(Entries taken from a collection)
- Opening Delimiter -

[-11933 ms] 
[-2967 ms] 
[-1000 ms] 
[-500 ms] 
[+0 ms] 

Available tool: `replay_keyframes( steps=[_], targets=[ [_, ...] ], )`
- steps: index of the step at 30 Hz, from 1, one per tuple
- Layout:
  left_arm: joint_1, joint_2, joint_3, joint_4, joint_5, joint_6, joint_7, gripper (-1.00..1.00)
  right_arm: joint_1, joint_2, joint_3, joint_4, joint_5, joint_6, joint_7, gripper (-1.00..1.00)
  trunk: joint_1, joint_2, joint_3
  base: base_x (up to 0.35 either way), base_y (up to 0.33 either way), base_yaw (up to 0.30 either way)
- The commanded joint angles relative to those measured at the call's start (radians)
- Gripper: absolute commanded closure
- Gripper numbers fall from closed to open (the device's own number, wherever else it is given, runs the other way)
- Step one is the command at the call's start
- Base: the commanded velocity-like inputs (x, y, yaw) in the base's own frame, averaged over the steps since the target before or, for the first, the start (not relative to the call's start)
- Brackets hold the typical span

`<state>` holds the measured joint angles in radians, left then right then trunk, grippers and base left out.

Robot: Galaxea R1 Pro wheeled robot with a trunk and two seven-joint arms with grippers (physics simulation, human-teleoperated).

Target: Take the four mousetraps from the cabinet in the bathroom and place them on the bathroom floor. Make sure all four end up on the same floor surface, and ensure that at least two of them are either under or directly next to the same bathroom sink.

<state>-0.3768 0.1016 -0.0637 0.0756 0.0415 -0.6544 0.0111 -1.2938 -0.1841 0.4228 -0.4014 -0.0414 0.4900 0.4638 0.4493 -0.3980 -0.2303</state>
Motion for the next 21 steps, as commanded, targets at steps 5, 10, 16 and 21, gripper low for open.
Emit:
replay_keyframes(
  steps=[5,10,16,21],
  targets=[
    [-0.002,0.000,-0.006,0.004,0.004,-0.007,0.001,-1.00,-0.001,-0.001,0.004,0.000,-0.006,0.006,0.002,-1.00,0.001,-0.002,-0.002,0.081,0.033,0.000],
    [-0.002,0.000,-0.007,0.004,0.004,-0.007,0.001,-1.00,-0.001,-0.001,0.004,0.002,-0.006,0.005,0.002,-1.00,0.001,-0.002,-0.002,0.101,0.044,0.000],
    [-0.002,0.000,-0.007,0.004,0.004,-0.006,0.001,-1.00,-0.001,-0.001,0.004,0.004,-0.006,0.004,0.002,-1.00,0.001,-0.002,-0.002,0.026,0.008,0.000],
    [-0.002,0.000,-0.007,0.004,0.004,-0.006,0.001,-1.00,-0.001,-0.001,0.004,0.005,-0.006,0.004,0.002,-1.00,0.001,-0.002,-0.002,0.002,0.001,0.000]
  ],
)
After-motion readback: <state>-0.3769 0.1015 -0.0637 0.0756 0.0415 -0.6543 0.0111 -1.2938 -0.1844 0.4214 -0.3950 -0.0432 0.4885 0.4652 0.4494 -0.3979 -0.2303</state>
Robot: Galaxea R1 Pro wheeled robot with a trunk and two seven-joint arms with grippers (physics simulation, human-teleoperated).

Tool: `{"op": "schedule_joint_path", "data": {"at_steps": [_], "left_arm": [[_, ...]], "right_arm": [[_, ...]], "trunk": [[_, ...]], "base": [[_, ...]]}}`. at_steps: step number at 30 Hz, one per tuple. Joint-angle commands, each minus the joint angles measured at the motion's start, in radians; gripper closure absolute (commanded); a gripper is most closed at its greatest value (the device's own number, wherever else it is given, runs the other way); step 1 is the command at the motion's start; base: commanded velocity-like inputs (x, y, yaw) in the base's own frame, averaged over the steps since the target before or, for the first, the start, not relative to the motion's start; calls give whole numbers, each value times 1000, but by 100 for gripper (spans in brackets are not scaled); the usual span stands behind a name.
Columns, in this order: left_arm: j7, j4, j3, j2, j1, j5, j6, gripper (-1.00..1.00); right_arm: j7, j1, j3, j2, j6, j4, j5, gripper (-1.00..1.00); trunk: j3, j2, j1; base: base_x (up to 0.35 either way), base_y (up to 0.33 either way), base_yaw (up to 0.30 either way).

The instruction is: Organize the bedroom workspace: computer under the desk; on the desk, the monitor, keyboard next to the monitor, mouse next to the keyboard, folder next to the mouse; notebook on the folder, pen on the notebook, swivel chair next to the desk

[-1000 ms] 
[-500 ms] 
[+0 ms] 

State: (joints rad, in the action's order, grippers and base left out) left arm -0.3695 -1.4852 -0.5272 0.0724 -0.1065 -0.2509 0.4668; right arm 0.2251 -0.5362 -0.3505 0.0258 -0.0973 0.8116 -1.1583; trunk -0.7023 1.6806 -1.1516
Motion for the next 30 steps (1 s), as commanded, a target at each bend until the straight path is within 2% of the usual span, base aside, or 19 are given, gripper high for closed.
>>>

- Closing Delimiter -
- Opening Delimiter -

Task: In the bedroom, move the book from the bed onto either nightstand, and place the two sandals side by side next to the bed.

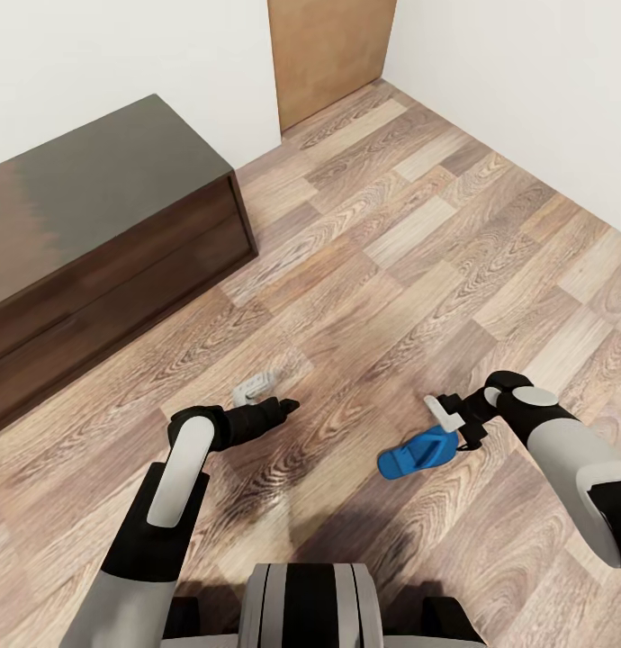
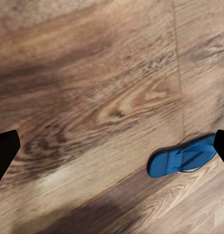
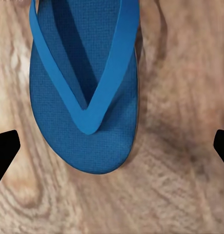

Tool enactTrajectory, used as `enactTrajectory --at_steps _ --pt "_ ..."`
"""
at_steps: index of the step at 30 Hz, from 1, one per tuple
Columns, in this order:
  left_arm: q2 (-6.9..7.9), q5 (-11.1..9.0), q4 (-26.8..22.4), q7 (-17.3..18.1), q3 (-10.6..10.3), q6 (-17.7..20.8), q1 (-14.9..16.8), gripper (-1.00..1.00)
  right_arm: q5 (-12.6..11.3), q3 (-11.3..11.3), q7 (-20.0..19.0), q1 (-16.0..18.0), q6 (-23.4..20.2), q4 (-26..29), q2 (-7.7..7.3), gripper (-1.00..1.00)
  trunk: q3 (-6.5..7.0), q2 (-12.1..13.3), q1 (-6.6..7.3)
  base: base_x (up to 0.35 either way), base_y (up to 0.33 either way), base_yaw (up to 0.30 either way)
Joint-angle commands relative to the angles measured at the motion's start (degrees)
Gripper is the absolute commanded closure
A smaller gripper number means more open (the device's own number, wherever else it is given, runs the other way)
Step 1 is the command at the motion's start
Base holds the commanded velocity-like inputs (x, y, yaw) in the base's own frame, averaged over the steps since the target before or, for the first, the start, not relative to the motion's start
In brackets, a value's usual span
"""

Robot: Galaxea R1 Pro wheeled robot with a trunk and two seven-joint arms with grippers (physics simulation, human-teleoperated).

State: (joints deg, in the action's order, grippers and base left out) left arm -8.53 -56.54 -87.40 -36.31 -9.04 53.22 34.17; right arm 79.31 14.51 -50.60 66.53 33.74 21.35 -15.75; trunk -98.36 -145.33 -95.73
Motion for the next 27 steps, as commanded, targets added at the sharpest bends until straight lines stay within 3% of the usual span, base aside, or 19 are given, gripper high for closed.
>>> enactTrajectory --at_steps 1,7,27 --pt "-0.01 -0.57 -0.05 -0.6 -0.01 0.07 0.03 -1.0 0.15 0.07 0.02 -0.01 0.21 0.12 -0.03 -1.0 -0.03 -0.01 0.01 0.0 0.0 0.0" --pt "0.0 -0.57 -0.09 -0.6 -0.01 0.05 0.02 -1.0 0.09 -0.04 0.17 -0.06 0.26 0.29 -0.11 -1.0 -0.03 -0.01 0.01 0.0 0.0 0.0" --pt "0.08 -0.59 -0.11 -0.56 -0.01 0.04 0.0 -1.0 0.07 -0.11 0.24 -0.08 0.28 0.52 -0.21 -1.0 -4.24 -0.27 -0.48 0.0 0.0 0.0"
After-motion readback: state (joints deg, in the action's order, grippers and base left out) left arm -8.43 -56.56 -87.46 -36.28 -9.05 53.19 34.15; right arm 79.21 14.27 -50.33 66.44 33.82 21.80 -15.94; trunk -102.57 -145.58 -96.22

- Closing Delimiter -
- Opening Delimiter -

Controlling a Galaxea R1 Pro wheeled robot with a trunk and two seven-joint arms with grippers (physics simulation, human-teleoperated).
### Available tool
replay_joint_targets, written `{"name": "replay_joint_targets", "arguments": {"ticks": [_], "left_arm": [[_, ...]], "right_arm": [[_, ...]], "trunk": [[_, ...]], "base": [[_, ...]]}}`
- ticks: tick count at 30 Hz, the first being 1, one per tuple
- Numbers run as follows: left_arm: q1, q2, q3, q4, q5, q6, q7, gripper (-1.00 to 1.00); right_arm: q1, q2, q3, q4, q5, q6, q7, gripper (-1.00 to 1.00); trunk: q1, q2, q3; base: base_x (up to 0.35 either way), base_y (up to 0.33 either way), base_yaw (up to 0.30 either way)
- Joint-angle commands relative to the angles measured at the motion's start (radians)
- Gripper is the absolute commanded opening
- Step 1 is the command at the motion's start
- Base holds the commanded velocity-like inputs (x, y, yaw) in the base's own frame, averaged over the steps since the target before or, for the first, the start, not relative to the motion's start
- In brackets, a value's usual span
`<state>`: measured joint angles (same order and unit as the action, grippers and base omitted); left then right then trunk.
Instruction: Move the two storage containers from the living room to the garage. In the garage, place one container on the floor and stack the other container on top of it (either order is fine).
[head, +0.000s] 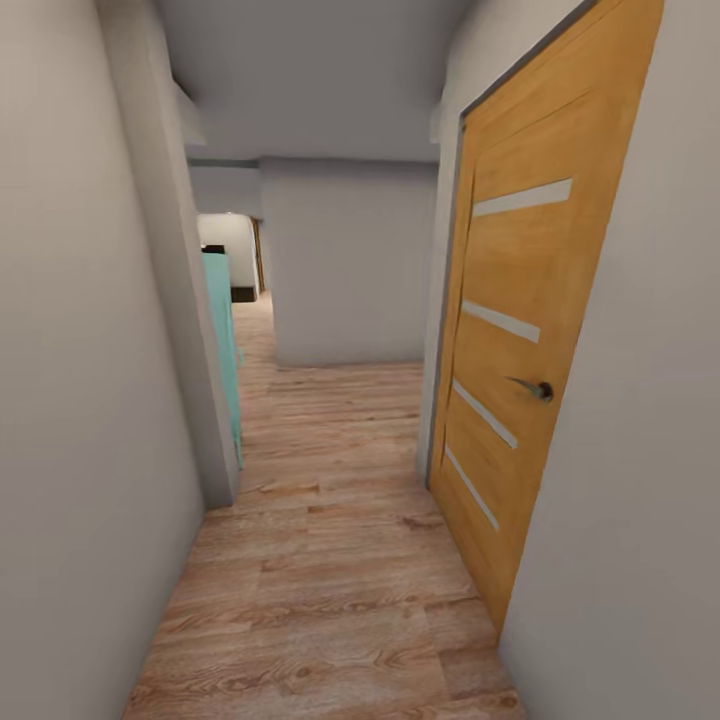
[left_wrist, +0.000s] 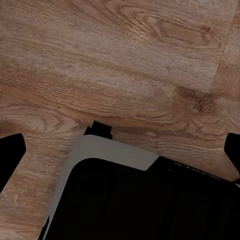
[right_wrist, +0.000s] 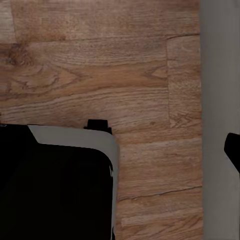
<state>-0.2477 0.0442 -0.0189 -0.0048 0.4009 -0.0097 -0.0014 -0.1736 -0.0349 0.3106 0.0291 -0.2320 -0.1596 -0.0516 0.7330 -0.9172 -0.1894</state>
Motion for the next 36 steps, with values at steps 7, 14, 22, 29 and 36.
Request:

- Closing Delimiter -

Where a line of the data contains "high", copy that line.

» **Exercise response**
Motion for the next 30 steps (1 s), as commanded, a target at each bend until the straight path is within 2% of the usual span, base aside, or 19 are given, gripper high for closed.
Motion for the next 27 steps, as commanded, targets added at the sharpest bends until straight lines stay within 3% of the usual span, base aside, or 19 are given, gripper high for closed.

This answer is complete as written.